### What the exercise asks
Going from the top of the data below, give again each line through the one containing "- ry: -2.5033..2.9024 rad", both ends kept.

::::::

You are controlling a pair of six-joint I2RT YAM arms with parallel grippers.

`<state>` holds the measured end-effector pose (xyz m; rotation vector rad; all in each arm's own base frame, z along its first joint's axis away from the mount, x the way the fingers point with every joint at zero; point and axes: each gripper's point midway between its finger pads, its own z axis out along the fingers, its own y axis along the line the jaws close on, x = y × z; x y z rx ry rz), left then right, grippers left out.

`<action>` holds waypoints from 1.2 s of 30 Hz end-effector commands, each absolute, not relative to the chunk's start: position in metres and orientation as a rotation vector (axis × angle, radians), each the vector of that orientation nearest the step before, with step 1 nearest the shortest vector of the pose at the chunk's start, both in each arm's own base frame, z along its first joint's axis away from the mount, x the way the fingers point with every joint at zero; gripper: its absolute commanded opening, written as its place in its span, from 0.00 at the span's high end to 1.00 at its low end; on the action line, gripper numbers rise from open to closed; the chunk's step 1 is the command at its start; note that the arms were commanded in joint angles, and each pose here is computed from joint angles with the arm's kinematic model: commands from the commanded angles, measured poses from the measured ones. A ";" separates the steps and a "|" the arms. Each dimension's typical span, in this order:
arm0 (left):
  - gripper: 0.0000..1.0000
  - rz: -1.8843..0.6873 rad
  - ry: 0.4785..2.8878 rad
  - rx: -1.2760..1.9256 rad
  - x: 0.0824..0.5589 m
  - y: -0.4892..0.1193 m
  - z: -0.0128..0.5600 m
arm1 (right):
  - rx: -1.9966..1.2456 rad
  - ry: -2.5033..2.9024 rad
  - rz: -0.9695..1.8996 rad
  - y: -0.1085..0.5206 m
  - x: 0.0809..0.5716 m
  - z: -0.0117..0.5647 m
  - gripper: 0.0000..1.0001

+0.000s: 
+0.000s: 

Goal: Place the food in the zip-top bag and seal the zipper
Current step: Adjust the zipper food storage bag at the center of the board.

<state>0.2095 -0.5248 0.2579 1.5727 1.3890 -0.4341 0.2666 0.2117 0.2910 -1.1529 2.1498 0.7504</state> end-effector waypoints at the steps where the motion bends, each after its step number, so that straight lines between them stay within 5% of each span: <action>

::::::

### Response
You are controlling a pair of six-joint I2RT YAM arms with parallel grippers.

`<state>` holds the measured end-effector pose (xyz m; rotation vector rad; all in each arm's own base frame, z along its first joint's axis away from the mount, x the way the fingers point with every joint at zero; point and axes: each gripper's point midway between its finger pads, its own z axis out along the fingers, its own y axis along the line the jaws close on, x = y × z; x y z rx ry rz), left then right, grippers left out.

`<action>` holds waypoints from 1.2 s of 30 Hz end-effector commands, each absolute, not relative to the chunk's start: position in metres and orientation as a rotation vector (axis × angle, radians), each the vector of that orientation nearest the step before, with step 1 nearest the shortest vector of the pose at the chunk's start, both in each arm's own base frame, z along its first joint's axis away from the mount, x the way the fingers point with every joint at zero; gripper: its absolute commanded opening, written as its place in its span, from 0.00 at the span's high end to 1.00 at its low end; on the action line, gripper numbers rise from open to closed; the chunk's step 1 is the command at its start; note that the arms were commanded in joint angles, and each pose here is computed from joint angles with the arm's kinematic model: commands from the commanded angles, measured poses from the measured ones. A ";" separates the steps and a "|" the arms. Each dimension's typical span, in this order:
arm0 (left):
  - gripper: 0.0000..1.0000
  - rz: -1.8843..0.6873 rad
  - ry: 0.4785..2.8878 rad
  - rx: -1.2760..1.9256 rad
  - x: 0.0824..0.5589 m
  - y: -0.4892..0.1193 m
  - z: -0.0128..0.5600 m
arm1 (right):
  - rx: -1.9966..1.2456 rad
  - ry: -2.5033..2.9024 rad

Nothing else is needed to complete the exercise.